I am developing a Bi-LSTM model and want to add a attention layer to it. But I am not getting how to add it.
My current code for the model is
model = Sequential()
model.add(Embedding(max_words, 1152, input_length=max_len, weights=[embeddings]))
model.add(BatchNormalization())
model.add(Activation('tanh'))
model.add(Dropout(0.5))
model.add(Bidirectional(LSTM(32)))
model.add(BatchNormalization())
model.add(Activation('tanh'))
model.add(Dropout(0.5))
model.add(Dense(1, activation='sigmoid'))
model.summary()
And the model summary is
Model: "sequential_1"
_________________________________________________________________
Layer (type) Output Shape Param #
=================================================================
embedding_1 (Embedding) (None, 1152, 1152) 278396928
_________________________________________________________________
batch_normalization_1 (Batch (None, 1152, 1152) 4608
_________________________________________________________________
activation_1 (Activation) (None, 1152, 1152) 0
_________________________________________________________________
dropout_1 (Dropout) (None, 1152, 1152) 0
_________________________________________________________________
bidirectional_1 (Bidirection (None, 64) 303360
_________________________________________________________________
batch_normalization_2 (Batch (None, 64) 256
_________________________________________________________________
activation_2 (Activation) (None, 64) 0
_________________________________________________________________
dropout_2 (Dropout) (None, 64) 0
_________________________________________________________________
dense_1 (Dense) (None, 1) 65
=================================================================
Total params: 278,705,217
Trainable params: 278,702,785
Non-trainable params: 2,432
This can be a possible custom solution with a custom layer that computes attention on the positional/temporal dimension
from tensorflow.keras.layers import Layer
from tensorflow.keras import backend as K
class Attention(Layer):
def __init__(self, return_sequences=True):
self.return_sequences = return_sequences
super(Attention,self).__init__()
def build(self, input_shape):
self.W=self.add_weight(name="att_weight", shape=(input_shape[-1],1),
initializer="normal")
self.b=self.add_weight(name="att_bias", shape=(input_shape[1],1),
initializer="zeros")
super(Attention,self).build(input_shape)
def call(self, x):
e = K.tanh(K.dot(x,self.W)+self.b)
a = K.softmax(e, axis=1)
output = x*a
if self.return_sequences:
return output
return K.sum(output, axis=1)
it's build to receive 3D tensors and output 3D tensors (return_sequences=True) or 2D tensors (return_sequences=False). below a dummy example
# dummy data creation
max_len = 100
max_words = 333
emb_dim = 126
n_sample = 5
X = np.random.randint(0,max_words, (n_sample,max_len))

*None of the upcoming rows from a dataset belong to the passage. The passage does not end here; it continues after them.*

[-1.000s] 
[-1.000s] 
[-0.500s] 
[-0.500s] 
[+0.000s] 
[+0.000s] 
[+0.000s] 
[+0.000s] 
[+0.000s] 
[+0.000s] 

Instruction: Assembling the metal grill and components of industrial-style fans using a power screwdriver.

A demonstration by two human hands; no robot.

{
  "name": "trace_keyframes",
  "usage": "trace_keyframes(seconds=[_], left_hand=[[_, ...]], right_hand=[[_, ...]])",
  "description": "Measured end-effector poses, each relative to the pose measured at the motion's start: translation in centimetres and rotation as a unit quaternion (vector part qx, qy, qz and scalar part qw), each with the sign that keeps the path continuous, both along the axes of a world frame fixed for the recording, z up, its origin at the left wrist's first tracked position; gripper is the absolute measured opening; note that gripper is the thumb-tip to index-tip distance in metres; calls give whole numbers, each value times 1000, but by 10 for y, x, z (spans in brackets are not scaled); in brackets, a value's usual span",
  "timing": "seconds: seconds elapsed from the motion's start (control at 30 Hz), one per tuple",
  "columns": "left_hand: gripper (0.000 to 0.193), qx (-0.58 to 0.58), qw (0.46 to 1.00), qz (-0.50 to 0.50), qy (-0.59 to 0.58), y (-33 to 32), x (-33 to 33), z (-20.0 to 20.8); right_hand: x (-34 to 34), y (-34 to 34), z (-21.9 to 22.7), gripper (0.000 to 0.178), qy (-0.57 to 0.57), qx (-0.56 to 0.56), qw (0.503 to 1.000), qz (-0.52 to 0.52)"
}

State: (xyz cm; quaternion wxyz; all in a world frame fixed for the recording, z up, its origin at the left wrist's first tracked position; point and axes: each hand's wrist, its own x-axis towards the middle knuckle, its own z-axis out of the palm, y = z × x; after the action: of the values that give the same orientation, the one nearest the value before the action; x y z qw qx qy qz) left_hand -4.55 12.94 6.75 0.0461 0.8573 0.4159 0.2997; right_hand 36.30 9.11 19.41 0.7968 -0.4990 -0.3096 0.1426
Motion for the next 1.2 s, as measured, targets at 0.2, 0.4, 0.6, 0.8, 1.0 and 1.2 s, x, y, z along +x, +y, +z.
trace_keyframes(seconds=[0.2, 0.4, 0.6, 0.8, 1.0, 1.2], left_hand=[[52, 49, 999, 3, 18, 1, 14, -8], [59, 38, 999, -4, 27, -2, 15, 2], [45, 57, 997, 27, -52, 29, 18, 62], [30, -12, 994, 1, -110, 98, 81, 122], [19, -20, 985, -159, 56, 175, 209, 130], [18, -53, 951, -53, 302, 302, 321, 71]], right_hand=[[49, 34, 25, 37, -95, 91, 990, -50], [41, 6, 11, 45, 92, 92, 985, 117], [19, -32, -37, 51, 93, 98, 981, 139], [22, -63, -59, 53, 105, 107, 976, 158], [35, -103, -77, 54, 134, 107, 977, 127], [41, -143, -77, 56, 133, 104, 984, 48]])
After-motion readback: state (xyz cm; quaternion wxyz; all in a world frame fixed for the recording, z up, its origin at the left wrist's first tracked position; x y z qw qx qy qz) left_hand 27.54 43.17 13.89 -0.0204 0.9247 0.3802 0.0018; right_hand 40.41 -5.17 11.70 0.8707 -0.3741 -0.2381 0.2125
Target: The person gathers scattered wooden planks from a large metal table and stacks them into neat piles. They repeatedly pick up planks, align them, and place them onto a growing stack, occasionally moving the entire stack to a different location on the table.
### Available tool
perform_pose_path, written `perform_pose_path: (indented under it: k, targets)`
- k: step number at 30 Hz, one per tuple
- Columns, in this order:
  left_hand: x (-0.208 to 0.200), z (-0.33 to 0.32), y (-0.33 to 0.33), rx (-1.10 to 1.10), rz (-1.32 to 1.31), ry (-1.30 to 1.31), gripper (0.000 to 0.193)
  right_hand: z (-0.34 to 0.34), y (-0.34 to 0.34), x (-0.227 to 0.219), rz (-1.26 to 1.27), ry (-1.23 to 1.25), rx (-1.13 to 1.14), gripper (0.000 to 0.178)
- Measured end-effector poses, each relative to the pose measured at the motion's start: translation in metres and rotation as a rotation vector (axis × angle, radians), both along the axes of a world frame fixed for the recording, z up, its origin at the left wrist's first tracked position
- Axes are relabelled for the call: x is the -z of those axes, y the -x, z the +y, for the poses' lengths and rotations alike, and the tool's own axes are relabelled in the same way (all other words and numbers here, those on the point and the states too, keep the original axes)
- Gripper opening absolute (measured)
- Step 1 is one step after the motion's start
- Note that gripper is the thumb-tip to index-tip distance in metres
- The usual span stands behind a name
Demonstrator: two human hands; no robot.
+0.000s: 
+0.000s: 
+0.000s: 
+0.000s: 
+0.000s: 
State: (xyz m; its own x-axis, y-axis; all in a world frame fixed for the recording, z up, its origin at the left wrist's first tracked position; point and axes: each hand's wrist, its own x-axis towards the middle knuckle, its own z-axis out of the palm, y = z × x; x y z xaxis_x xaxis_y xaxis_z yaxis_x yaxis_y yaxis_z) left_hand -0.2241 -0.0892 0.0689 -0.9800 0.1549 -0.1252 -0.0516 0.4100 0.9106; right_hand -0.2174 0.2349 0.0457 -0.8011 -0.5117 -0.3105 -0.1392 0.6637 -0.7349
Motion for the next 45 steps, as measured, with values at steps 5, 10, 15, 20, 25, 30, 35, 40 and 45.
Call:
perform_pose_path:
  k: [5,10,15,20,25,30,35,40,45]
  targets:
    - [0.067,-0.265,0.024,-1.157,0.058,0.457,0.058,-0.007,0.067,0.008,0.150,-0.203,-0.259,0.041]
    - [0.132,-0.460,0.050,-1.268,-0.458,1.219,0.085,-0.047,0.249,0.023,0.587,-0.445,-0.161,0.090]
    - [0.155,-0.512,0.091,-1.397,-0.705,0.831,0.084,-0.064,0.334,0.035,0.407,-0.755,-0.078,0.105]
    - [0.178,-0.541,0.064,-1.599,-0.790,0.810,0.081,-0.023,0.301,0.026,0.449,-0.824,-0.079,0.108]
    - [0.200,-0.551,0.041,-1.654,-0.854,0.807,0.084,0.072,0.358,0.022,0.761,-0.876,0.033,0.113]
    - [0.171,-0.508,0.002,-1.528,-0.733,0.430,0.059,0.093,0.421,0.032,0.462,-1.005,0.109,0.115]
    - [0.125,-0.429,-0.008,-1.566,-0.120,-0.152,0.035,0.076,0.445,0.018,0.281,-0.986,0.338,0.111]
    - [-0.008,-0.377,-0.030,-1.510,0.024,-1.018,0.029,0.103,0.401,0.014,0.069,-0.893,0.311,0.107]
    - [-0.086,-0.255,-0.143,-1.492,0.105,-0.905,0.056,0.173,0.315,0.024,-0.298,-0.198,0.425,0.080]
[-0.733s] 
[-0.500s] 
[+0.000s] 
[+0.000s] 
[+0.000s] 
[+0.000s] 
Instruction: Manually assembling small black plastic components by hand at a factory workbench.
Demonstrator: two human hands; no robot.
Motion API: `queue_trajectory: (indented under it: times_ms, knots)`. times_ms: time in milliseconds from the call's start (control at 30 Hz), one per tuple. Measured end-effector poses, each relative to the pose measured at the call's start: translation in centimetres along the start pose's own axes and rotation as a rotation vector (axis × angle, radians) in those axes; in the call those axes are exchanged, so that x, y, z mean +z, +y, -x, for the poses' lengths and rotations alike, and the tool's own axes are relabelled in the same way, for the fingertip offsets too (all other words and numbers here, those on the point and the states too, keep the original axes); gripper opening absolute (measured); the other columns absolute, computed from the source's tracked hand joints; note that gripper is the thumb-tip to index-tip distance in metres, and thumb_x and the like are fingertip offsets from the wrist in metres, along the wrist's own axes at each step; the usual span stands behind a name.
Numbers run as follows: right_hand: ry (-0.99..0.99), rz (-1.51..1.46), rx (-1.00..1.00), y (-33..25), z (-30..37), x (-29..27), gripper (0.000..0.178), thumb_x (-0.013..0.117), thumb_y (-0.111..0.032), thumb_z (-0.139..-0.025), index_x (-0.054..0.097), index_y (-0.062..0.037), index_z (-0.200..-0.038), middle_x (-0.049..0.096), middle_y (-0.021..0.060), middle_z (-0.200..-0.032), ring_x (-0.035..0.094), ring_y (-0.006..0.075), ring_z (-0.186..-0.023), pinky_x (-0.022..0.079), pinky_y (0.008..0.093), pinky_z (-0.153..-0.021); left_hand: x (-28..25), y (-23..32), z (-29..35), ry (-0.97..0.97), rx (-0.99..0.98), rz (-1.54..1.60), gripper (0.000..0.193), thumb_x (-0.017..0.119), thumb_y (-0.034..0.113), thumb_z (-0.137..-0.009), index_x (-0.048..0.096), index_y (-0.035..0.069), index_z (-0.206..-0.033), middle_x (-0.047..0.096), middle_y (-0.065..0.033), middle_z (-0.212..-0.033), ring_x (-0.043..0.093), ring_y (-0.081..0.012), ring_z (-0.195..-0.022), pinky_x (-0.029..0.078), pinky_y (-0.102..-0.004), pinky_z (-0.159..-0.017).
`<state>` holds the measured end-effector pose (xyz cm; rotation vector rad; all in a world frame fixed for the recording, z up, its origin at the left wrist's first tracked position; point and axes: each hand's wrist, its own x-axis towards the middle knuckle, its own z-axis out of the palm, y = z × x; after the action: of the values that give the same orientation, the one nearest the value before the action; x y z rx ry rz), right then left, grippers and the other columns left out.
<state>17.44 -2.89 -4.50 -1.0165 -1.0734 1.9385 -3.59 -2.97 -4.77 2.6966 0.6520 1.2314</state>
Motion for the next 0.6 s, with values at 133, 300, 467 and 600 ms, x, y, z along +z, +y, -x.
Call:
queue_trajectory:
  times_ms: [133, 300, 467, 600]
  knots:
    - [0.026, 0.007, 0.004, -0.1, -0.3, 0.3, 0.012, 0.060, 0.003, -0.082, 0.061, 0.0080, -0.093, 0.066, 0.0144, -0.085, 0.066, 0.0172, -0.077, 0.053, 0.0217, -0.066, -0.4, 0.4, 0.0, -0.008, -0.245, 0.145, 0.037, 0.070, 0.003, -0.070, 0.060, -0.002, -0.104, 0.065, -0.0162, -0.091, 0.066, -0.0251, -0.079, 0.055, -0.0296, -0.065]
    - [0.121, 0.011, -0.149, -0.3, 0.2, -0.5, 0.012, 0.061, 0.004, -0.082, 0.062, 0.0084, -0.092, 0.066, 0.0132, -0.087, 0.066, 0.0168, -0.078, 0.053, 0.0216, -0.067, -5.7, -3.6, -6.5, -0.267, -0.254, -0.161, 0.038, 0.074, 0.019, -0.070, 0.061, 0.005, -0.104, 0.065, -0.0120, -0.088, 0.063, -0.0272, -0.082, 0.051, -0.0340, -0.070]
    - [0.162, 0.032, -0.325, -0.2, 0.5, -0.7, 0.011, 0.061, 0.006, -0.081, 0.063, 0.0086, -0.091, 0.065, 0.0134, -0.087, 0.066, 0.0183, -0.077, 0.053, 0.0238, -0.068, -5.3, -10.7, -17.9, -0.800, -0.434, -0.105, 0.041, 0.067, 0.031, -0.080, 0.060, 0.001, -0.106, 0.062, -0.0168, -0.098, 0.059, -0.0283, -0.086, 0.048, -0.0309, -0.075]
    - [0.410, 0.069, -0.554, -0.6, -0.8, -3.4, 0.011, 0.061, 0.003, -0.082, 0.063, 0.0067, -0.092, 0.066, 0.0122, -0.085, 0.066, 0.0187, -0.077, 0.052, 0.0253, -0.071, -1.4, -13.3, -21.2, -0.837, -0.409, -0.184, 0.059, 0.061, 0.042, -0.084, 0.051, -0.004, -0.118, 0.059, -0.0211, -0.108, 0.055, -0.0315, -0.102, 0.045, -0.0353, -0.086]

Y = np.random.randint(0,2, n_sample)
with return_sequences=True
model = Sequential()
model.add(Embedding(max_words, emb_dim, input_length=max_len))
model.add(Bidirectional(LSTM(32, return_sequences=True)))
model.add(Attention(return_sequences=True)) # receive 3D and output 3D
model.add(LSTM(32))
model.add(Dense(1, activation='sigmoid'))
model.summary()
model.compile('adam', 'binary_crossentropy')
model.fit(X,Y, epochs=3)
with return_sequences=False
model = Sequential()
model.add(Embedding(max_words, emb_dim, input_length=max_len))
model.add(Bidirectional(LSTM(32, return_sequences=True)))
model.add(Attention(return_sequences=False)) # receive 3D and output 2D
model.add(Dense(1, activation='sigmoid'))
model.summary()
model.compile('adam', 'binary_crossentropy')
model.fit(X,Y, epochs=3)
You can integrate it into your networks easily
here the running notebook
In case, someone is using only Tensorflow and not keras externally, this is the way to do it.
import tensorflow as tf
class Attention(tf.keras.layers.Layer):
def __init__(self, return_sequences=True, name=None, **kwargs):
super(Attention, self).__init__(name=name)
self.return_sequences = return_sequences
super(Attention, self).__init__(**kwargs)
def build(self, input_shape):
self.W=self.add_weight(name="att_weight", shape=(input_shape[-1],1),
initializer="glorot_uniform", trainable=True)
self.b=self.add_weight(name="att_bias", shape=(input_shape[1],1),
initializer="glorot_uniform", trainable=True)
super(Attention, self).build(input_shape)
def call(self, x):
e = tf.keras.activations.tanh(tf.keras.backend.dot(x, self.W) + self.b)
a = tf.keras.activations.softmax(e, axis=1)
output = x * a
if self.return_sequences:
return a, output
return a, tf.keras.backend.sum(output, axis=1)
def get_config(self):
config = super().get_config().copy()
config.update({
'return_sequences': self.return_sequences
})
return config
Related
I am training a RNN based English to Hindi Neural Machine Translation model. I have an LSTM layer in it and attention layer, too. I am getting an error that (0) Invalid argument: logits and labels must be broadcastable: logits_size=[384,2971] labels_size=[864,2971]
My model summary is
Model: "model"
__________________________________________________________________________________________________
Layer (type) Output Shape Param # Connected to
==================================================================================================
input_1 (InputLayer) [(None, None)] 0
__________________________________________________________________________________________________
input_2 (InputLayer) [(None, None)] 0
__________________________________________________________________________________________________
embedding (Embedding) (None, None, 40) 93760 input_1[0][0]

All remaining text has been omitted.